▶ _TASK STATEMENT_
Wherever the word "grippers" occurs in the lines below, copy the whole line.

------ DATA SECTION

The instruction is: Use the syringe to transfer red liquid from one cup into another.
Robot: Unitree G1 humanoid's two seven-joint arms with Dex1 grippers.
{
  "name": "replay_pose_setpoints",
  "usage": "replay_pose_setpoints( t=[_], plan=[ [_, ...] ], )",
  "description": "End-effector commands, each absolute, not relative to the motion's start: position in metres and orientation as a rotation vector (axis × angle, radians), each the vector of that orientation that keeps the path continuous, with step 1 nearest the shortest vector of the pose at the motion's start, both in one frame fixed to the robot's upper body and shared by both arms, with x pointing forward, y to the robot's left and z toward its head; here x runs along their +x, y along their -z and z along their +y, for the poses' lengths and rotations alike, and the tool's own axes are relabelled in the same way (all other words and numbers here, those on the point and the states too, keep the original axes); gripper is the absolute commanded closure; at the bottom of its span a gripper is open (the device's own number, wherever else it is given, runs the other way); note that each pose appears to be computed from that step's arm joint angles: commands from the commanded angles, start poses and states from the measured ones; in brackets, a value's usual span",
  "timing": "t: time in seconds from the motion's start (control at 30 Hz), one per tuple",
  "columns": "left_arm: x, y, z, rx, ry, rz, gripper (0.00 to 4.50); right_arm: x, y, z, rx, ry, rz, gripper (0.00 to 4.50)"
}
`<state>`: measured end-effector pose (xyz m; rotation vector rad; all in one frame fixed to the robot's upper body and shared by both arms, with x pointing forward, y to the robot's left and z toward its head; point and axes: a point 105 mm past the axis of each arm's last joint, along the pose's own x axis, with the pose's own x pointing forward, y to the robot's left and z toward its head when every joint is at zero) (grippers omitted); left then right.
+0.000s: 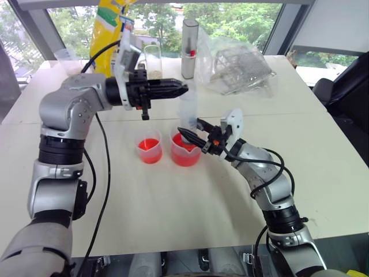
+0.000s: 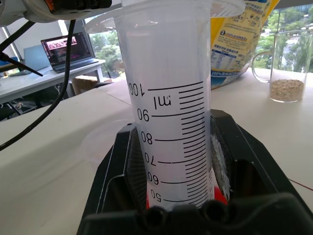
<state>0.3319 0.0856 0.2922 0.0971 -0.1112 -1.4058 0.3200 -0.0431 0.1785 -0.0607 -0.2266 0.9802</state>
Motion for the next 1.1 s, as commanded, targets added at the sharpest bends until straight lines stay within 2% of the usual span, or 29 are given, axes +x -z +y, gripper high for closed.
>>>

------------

▶ _TASK RESPONSE_
Robot: Unitree G1 humanoid's two seven-joint arms with Dex1 grippers.
`<state>`: measured end-effector pose (xyz m; rotation vector rad; all in one frame fixed to the robot's upper body and shared by both arms, with x pointing forward, y to the robot's left and z toward its head; point and axes: a point 105 mm past the axis of each arm's last joint, along the pose's own x axis, with the pose's own x pointing forward, y to the robot's left and z toward its head when every joint is at zero) (grippers omitted); left then right.

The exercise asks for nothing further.